Stable Diffusion and Automatic1111 Tutorial Series

« prev 4 in pool next »

+11

Stable Diffusion and Automatic1111 Tutorial Series (journal link)

Covered in this tutorial

• Writing and tuning prompts, word selection, and prompt weights
• Parameter settings in SD/A1111, what they do, and how to experiment with values
• Links to more comprehensive tutorials on individual topics

On Personal Taste

Just a general bit of advice before we get into things. The values for settings I use here are not meant to be prescriptive. They are just the settings that happen to work for me.

I want the main takeaway from this tutorial to be that you should experiment with your settings to see what works best for you. Generate renders with different values and see which ones you like best. This can be influenced by many factors, but most importantly will come down to personal taste.

X/Y/Z plot script

The grid images in this tutorial are made with the “X/Y/Z plot” script in A1111. This is a super useful tool for testing parameter values. I also use it for generating upscales of a hand picked set of seeds (see Tutorial 1).

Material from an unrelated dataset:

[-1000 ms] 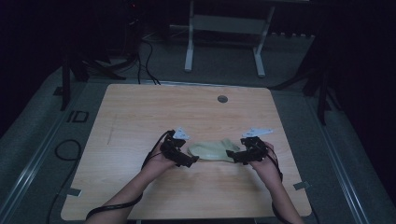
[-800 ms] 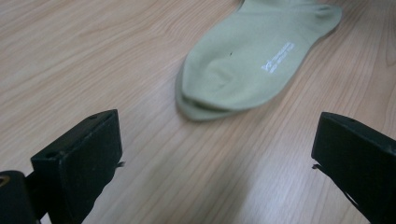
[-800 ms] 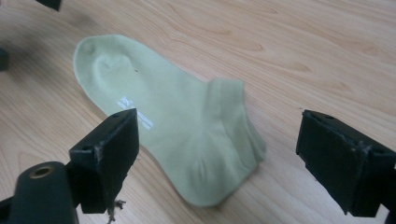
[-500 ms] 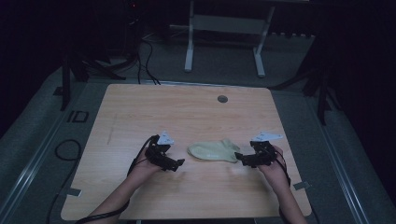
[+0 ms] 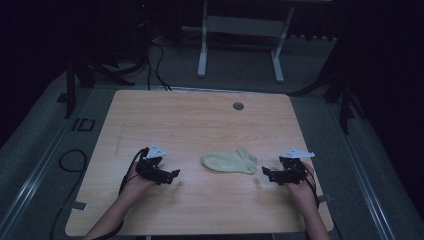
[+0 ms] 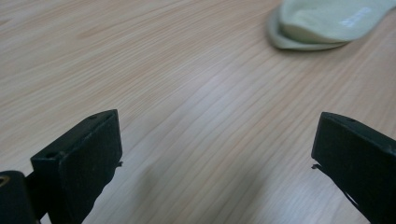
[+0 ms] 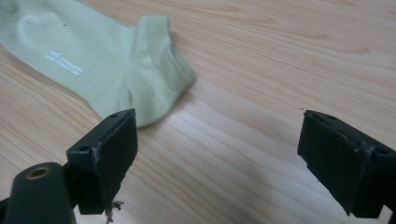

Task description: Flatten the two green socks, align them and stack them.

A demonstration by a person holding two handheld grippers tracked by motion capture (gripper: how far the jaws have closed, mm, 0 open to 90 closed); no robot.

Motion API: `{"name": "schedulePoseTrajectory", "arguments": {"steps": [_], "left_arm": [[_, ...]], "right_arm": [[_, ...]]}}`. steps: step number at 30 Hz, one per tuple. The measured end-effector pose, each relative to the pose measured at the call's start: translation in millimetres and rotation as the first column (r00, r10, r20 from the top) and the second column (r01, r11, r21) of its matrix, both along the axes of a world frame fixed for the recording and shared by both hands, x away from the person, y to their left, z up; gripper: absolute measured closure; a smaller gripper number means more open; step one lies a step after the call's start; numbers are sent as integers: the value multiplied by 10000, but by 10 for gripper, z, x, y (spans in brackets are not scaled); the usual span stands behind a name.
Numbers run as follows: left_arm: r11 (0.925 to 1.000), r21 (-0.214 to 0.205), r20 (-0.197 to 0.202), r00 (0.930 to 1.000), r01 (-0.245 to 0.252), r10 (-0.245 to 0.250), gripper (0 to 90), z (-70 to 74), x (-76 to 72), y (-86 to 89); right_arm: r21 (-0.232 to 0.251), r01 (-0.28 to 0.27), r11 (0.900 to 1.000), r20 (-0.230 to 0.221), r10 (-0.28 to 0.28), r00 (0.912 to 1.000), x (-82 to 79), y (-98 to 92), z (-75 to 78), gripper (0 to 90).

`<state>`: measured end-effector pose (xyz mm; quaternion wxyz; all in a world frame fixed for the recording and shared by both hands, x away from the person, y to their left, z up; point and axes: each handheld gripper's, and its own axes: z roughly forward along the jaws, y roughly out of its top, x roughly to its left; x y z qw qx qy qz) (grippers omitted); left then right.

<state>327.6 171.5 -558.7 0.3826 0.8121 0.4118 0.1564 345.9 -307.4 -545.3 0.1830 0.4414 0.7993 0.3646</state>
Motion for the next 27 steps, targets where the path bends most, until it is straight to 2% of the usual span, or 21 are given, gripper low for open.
{"name": "schedulePoseTrajectory", "arguments": {"steps": [3,6,9,10,13,14,17,19,23,25,27], "left_arm": [[9998,-82,-184,9996,-208,206,16,-40,-34,77],[9995,-89,-72,9995,-315,314,16,-58,-69,129],[9989,-98,35,9990,-452,452,16,-57,-104,178],[9988,-59,162,9987,-483,484,16,-57,-137,206],[9991,-3,117,9990,-423,423,16,-60,-167,241],[9997,-107,44,9997,-233,233,17,-62,-182,259],[9999,10,145,9998,-100,100,17,-67,-235,301],[9995,-75,144,9995,-294,295,17,-86,-265,353],[9986,-24,205,9984,-525,525,17,-103,-292,406],[9975,32,303,9971,-704,702,17,-115,-313,436],[9951,29,534,9937,-989,986,17,-123,-337,480]], "right_arm": [[75,339,9994,54,-340,9994,-37,-121,-36,120],[-211,659,9976,333,-651,9973,-82,-191,-60,121],[-148,827,9965,389,-820,9959,-118,-233,-72,120],[-262,1054,9941,503,-1039,9933,-153,-270,-88,119],[-181,1310,9912,557,-1298,9900,-186,-319,-101,107],[-76,1556,9878,501,-1551,9866,-210,-369,-117,107],[-96,1733,9848,545,-1725,9835,-238,-410,-129,107],[-10,1997,9799,626,-1993,9779,-282,-459,-147,107],[-121,2191,9756,623,-2180,9740,-320,-510,-170,107],[-198,2263,9739,588,-2248,9726,-328,-520,-174,107],[-187,2455,9692,683,-2438,9674,-358,-551,-192,107]]}}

To use this, select it from the Script dropdown at the bottom. Set just “X type” to the variable you are testing. “X values” is usually just a comma separated list of values. If you are adding Y and Z, just be aware that it will render every X/Y/Z combination, so don’t use too many values.

Images 3A and 3B show the settings I used for the iteration steps grid in image 2C. The setups for the other grids are similar except the X settings are different. The attached text file contains the exact settings used.

Prompt: Structure

Let’s start with writing prompts. If you look at the prompt info in any AI posts on Inkbunny, you’ll see that prompts are usually just an arbitrary list of terms and phrases separated by commas. As far as I know, the actual ordering of terms does have a small random effect, but ultimately doesn’t really matter. This means you can sort of just put terms in any order you want.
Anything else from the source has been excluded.